RECORDS SHOWN below:
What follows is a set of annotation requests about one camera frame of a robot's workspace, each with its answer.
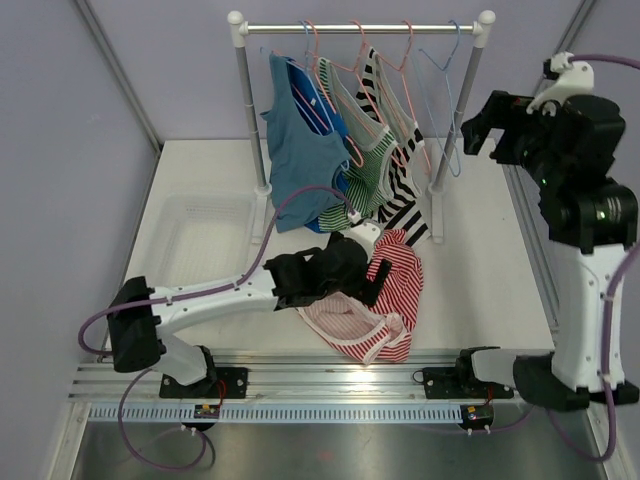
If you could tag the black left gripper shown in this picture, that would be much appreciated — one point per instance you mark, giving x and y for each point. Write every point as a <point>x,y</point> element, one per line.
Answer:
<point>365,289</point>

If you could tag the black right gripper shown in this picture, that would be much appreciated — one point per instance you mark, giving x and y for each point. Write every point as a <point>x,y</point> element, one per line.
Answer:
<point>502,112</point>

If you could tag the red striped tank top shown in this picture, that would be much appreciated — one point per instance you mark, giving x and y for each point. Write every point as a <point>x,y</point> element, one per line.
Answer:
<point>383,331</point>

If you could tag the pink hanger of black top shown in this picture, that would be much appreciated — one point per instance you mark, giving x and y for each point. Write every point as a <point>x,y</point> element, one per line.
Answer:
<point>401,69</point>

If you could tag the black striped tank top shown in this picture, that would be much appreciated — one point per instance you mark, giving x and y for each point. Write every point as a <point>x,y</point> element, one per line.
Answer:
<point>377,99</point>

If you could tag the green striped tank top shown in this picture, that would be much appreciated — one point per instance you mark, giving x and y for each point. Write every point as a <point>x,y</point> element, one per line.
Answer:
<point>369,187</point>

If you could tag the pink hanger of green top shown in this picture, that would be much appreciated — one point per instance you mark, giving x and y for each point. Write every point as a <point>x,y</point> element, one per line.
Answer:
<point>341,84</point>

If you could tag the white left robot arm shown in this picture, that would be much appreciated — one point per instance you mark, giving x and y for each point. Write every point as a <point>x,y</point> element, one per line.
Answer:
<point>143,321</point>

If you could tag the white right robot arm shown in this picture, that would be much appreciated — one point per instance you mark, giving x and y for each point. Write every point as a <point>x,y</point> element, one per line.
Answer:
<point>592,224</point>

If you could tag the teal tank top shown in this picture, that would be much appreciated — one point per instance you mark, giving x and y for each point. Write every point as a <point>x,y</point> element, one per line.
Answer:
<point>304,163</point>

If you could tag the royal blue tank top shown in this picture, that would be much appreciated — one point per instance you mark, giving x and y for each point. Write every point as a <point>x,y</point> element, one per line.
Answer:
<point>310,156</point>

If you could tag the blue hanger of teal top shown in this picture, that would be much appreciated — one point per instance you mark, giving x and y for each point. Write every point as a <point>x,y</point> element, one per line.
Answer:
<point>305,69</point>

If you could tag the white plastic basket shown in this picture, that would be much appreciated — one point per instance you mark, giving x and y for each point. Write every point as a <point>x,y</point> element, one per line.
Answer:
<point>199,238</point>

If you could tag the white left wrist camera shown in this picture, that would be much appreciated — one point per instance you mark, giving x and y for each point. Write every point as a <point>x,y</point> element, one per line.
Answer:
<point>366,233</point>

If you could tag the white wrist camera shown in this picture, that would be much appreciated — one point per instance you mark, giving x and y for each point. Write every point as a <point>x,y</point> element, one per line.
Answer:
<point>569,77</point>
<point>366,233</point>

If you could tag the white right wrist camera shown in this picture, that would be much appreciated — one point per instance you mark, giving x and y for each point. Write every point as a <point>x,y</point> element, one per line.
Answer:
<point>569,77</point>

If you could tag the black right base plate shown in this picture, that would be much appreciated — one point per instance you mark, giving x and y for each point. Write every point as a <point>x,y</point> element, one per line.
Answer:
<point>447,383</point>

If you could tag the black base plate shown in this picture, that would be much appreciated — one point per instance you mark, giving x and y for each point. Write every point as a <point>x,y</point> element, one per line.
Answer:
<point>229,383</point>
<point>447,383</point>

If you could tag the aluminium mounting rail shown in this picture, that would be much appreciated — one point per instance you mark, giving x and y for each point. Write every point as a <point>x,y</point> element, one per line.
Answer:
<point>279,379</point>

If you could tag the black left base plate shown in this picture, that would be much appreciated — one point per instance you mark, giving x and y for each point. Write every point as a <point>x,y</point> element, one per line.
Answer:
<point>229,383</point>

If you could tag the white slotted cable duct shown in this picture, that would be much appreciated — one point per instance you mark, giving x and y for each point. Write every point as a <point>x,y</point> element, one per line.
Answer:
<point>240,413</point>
End of RECORDS SHOWN.
● TASK STATEMENT
Search the data for the word "base" and copy each line where it appears.

● RESULT FOR THIS EXERCISE
If you could tag the black right base plate shown in this picture, that would be much appreciated — one point per instance you mark, giving x and y for each point. Write every point as a <point>x,y</point> element, one per line.
If you could tag the black base plate shown in this picture, that would be much appreciated — one point per instance you mark, giving x and y for each point. Write every point as a <point>x,y</point> element, one per line.
If you could tag the black left base plate shown in this picture, that would be much appreciated — one point per instance you mark, giving x and y for each point. Write every point as a <point>x,y</point> element, one per line.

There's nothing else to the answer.